Unspecified launch failure on Memcpy

Question

I'm encountering an "unspecified launch failure" when running my program in Cuda . I've checked the errors .

The program is a solver of a differential equation . It iterates TOTAL_ITER times . ROOM_X ans ROOM_Y are the width and height of the matrices .
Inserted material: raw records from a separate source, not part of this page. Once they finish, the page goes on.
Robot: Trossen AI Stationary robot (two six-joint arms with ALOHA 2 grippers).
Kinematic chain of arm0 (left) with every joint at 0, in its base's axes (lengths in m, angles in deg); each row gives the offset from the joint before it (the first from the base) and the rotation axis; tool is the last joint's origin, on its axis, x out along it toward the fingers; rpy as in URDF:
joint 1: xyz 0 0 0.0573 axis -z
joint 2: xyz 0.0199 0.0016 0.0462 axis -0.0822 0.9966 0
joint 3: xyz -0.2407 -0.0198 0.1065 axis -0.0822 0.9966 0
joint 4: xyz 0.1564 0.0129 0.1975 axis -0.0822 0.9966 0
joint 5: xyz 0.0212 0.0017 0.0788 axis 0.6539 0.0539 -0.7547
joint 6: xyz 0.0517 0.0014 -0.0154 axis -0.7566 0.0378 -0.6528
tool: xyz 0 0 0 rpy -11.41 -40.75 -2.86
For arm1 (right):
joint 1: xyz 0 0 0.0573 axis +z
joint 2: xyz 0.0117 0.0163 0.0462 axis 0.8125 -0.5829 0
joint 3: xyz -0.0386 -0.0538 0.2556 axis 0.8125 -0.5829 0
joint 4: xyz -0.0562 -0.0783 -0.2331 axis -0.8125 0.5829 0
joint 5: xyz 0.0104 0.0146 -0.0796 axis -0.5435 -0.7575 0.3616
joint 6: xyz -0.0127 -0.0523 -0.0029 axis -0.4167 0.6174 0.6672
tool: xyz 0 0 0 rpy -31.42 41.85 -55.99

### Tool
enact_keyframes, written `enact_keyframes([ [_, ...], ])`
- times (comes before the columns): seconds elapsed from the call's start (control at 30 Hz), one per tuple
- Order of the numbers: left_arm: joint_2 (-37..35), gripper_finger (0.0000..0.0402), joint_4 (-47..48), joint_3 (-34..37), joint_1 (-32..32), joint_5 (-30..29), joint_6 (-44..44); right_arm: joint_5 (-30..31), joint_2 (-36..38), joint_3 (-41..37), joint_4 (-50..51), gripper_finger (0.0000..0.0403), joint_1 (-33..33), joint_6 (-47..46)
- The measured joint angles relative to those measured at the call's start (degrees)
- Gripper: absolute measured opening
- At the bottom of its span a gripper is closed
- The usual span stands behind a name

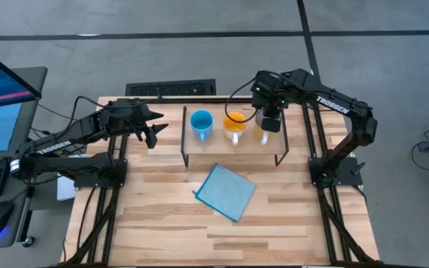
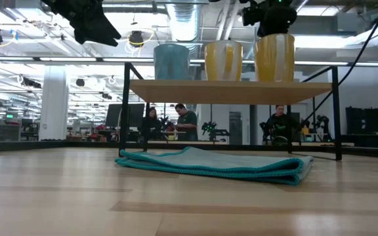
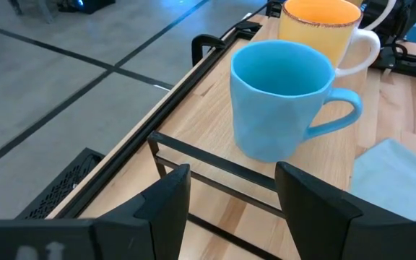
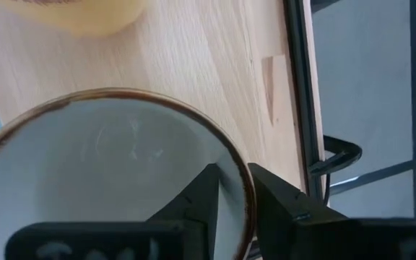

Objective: Stack small to large cups/mugs on shelf
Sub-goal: Put the light yellow mug on the shelf

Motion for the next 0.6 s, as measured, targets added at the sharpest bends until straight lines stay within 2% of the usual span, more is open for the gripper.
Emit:
enact_keyframes([
  [0.6,-0.01,0.0195,0.00,0.00,0.00,0.00,0.14,-0.04,0.00,0.04,-0.45,0.0092,0.76,10.28],
])
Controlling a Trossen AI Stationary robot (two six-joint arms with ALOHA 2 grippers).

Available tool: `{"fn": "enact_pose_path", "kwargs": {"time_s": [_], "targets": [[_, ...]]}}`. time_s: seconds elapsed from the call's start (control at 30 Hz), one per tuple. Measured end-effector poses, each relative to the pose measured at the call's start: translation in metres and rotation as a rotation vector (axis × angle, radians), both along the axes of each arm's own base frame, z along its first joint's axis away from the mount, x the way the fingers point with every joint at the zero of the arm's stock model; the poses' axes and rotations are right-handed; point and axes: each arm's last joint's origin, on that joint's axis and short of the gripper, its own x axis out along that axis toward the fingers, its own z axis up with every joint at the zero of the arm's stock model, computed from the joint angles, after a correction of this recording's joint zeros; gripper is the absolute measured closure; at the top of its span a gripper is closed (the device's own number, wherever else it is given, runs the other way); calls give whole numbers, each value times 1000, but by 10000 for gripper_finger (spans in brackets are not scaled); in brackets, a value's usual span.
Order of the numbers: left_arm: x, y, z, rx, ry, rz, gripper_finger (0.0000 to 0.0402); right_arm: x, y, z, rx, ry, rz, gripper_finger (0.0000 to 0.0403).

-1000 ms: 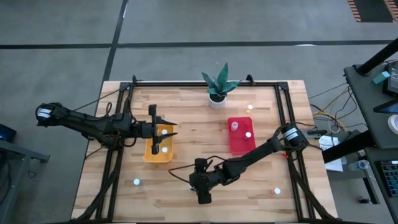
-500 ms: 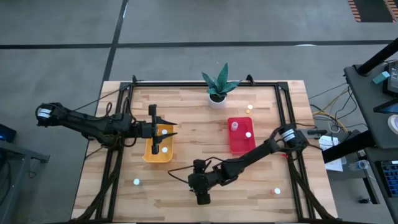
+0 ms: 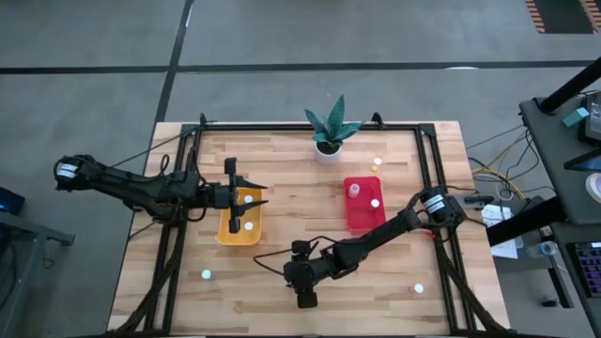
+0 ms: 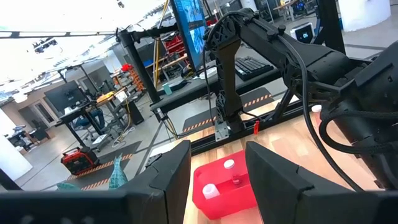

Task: Pick and place medicine bottles into bin by pill shape (circle, oval)
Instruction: Put the bottom yellow capsule bottle into the red bin

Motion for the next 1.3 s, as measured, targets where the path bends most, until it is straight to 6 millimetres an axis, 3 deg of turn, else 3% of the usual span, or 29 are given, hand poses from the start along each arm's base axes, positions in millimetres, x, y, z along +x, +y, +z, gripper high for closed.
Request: {"fn": "enact_pose_path", "kwargs": {"time_s": [0.23,0.47,1.0,1.3], "targets": [[0,0,0,0,0,0,264,0,0,0,4,1,1,272],[0,0,0,0,0,1,264,0,0,5,3,-13,-1,285],[0,0,-1,1,3,0,264,-30,-16,67,-68,17,-67,280],[0,0,-1,0,-5,0,264,-54,-29,81,-121,37,-184,284]]}}
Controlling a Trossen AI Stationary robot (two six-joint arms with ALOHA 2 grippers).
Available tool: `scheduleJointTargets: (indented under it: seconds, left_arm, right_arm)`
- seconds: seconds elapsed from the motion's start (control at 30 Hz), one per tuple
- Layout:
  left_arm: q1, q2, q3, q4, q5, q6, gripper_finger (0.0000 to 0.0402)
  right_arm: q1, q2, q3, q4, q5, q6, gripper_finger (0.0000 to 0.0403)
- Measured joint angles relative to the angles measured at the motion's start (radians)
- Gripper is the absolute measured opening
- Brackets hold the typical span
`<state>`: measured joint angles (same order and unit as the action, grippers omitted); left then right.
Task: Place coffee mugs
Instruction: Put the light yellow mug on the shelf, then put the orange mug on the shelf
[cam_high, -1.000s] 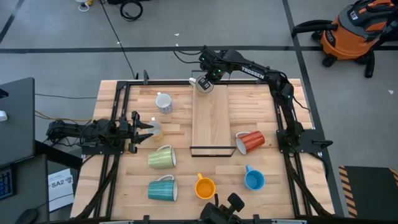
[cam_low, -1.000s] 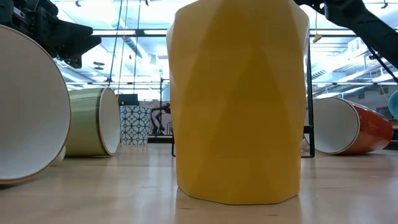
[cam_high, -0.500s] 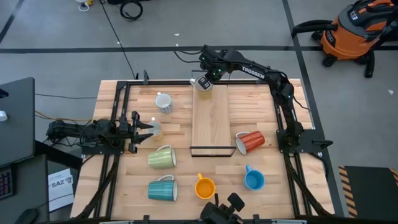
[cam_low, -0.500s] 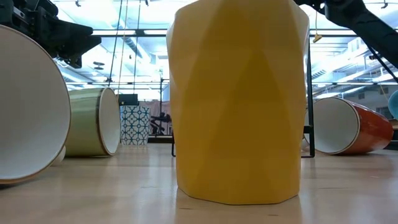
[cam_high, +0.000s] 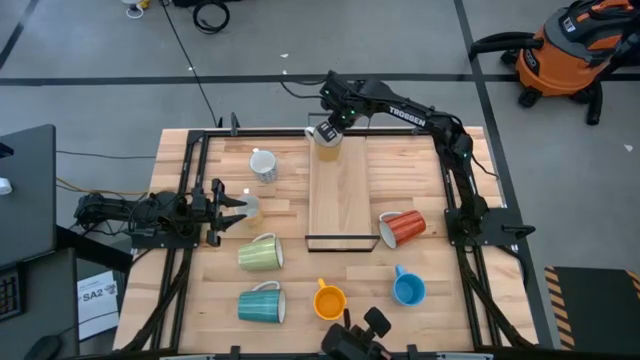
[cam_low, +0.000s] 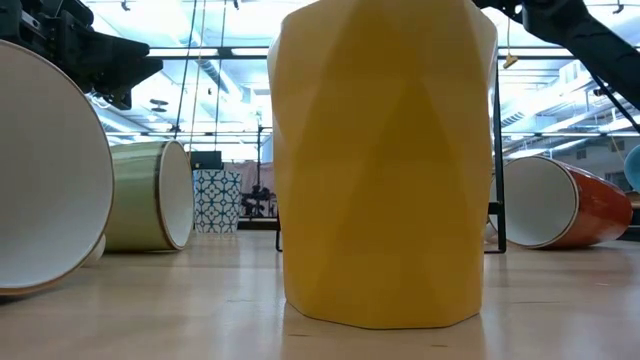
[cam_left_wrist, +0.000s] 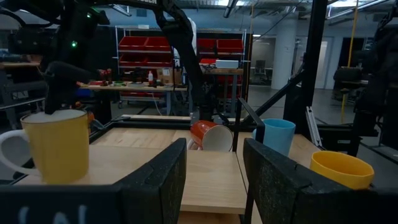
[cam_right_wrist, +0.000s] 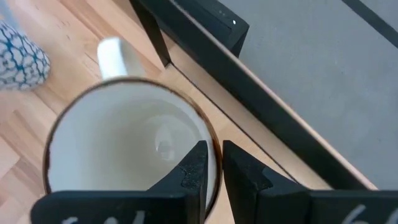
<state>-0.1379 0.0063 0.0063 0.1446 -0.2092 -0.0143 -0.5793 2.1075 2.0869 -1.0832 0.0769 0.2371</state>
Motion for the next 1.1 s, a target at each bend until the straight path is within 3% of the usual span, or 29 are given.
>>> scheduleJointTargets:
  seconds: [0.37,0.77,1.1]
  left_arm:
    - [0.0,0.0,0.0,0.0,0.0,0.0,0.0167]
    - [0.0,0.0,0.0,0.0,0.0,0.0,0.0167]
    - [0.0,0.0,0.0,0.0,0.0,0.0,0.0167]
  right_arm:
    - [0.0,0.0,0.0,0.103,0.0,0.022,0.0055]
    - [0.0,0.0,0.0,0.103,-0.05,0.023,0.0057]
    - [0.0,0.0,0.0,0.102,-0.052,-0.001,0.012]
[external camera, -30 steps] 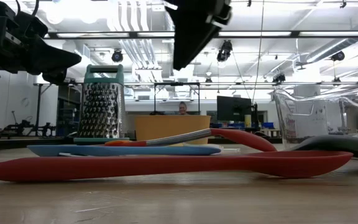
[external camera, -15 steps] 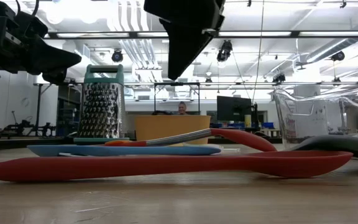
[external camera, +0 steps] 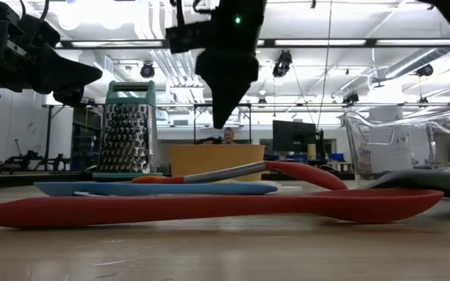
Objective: Pick & Place Kitchen Items
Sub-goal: Put the yellow spatula into the yellow bin
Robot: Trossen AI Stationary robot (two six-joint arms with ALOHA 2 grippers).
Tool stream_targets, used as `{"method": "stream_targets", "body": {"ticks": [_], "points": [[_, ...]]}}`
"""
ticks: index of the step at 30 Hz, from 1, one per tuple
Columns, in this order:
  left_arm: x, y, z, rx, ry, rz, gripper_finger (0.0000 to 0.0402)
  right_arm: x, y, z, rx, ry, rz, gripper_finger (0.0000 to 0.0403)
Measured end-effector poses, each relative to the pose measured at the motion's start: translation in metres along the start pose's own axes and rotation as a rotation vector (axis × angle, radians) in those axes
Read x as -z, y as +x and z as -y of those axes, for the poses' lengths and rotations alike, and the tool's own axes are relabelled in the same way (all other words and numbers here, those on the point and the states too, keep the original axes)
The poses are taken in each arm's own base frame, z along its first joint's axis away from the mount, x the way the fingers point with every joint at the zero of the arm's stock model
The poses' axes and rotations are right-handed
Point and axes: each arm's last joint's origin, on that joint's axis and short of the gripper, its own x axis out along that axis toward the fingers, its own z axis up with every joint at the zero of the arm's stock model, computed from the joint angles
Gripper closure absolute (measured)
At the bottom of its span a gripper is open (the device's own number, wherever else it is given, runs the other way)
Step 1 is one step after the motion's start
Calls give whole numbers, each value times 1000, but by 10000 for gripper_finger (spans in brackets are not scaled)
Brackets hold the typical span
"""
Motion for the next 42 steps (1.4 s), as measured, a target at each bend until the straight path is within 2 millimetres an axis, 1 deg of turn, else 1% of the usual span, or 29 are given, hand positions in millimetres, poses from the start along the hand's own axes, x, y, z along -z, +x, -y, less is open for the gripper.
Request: {"method": "stream_targets", "body": {"ticks": [2,5,10,15,20,24,29,36,39,42], "points": [[0,0,0,0,0,0,367,-1,4,11,-18,-27,-12,243],[0,0,0,0,0,0,367,-3,14,27,-109,-50,-39,243],[0,0,0,0,0,0,367,-1,35,54,-257,-54,-90,258],[0,0,0,0,0,0,367,4,49,65,-332,-114,-114,274],[0,0,0,0,0,0,367,9,54,74,-360,-167,-139,283],[0,0,0,0,0,0,367,10,54,76,-407,-208,-141,283],[0,0,0,0,0,0,367,12,59,80,-406,-214,-140,267],[0,0,0,0,0,0,367,17,78,72,-408,-263,-113,250],[0,0,0,0,0,0,367,23,86,71,-406,-253,-141,251],[0,0,0,0,0,0,367,28,91,67,-409,-244,-163,261]]}}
Here is the header, its name is "sole :

#define ITER_BETWEEN_SAVES 10000
#define TOTAL_ITER 10000
#define ROOM_X 2048
#define ROOM_Y 2048
#define SOURCE_DIM_X 200
#define SOURCE_DIM_Y 1000
#define ALPHA 1.11e-4
#define DELTA_T 10
#define H 0.1
#include <stdio.h>

void Matrix(float* M);
void SolverCPU(float* M1, float* M2);
__global__ void SolverGPU(float* M1, float* M2);

Here is the kernel and a function that fill a matrix :

#include "solver.h"
#include<cuda.h>

void Matrix(float* M)
{
  for (int j = 0; j < SOURCE_DIM_Y; ++j) {
    for (int i = 0; i <  SOURCE_DIM_X; ++i) {
    M[(i+(ROOM_X/2 - SOURCE_DIM_X/2)) + ROOM_X * (j+(ROOM_Y/2 - SOURCE_DIM_Y/2))] = 100;
    }
  }
}

    __global__ void SolverGPU(float* M1,float *M2)  {
   int i =threadIdx.x + blockIdx.x * blockDim.x;
       int j = threadIdx.y + blockIdx.y * blockDim.y;

        float M1_Index = M1[i + ROOM_X * j];
        float M1_IndexUp = M1[i+1 + ROOM_X * j];
        float M1_IndexDown =M1[i-1 + ROOM_X * j];
        float M1_IndexLeft = M1[i + ROOM_X * (j+1)];
        float M1_IndexRight = M1[i + ROOM_X *(j-1)];


        M2[i + ROOM_X * j] = M1_Index + (ALPHA * DELTA_T / (H*H)) * (M1_IndexUp + M1_IndexDown + M1_IndexLeft +M1_IndexRight - 4*M1_Index);     

}

And here is the main

int main(int argc, char* argv[] ){

    float *M1_h, *M1_d,*M2_h, *M2_d;
    int size = ROOM_X * ROOM_Y * sizeof(float);
    cudaError_t err = cudaSuccess;  

    //Allocating Memories on Host
    M1_h = (float *)malloc(size);
    M2_h = (float *)malloc(size);

    //Allocating Memories on Host
    err=cudaMalloc((void**)&M1_d, size);
    if (err != cudaSuccess) { 
        fprintf(stderr, "Failed to allocate array_d ... %s .\n", cudaGetErrorString(err)); 
        exit(EXIT_FAILURE); 
    }

    err=cudaMalloc((void**)&M2_d, size);    
    if (err != cudaSuccess) { 
        fprintf(stderr, "Failed to allocate array_d ... %s .\n", cudaGetErrorString(err)); 
        exit(EXIT_FAILURE); 
    }

    //Filling the Matrix
    Matrix(M1_h);


    //Copy on Device

    err = cudaMemcpy(M1_d, M1_h, size, cudaMemcpyHostToDevice);
    if(err !=0){
        printf("%s-%d\n",cudaGetErrorString(err),1);
        getchar();  
    }

    err=cudaMemcpy(M2_d, M2_h, size, cudaMemcpyHostToDevice);
    if(err !=0){
        printf("%s-%d",cudaGetErrorString(err),2);
        getchar();  
    }

    dim3 dimGrid(64,64);
    dim3 dimBlock(32,32);


    //SolverGPU<< <threadsPerBlock, numBlocks >> >(M1_d,M2_d);
    for(int i=0;i<TOTAL_ITER;i++) { 
    if (i%2==0) 
    SolverGPU<< <dimGrid,dimBlock >> >(M1_d,M2_d);
    else
    SolverGPU<< <dimGrid,dimBlock >> >(M2_d,M1_d);
    }   

    err=cudaMemcpy(M1_h, M1_d, size, cudaMemcpyDeviceToHost);
    if(err !=0){
        printf("%s-%d",cudaGetErrorString(err),3);
        getchar();  
    }   

    cudaFree(M1_d);
    cudaFree(M2_d);

    free(M1_h);
    free(M2_h);
    return 0;   

}

There's no problem at compilation .

Whne I check my errors, the "unspecified launch failure" appears on the memcpy AFTER the kernel .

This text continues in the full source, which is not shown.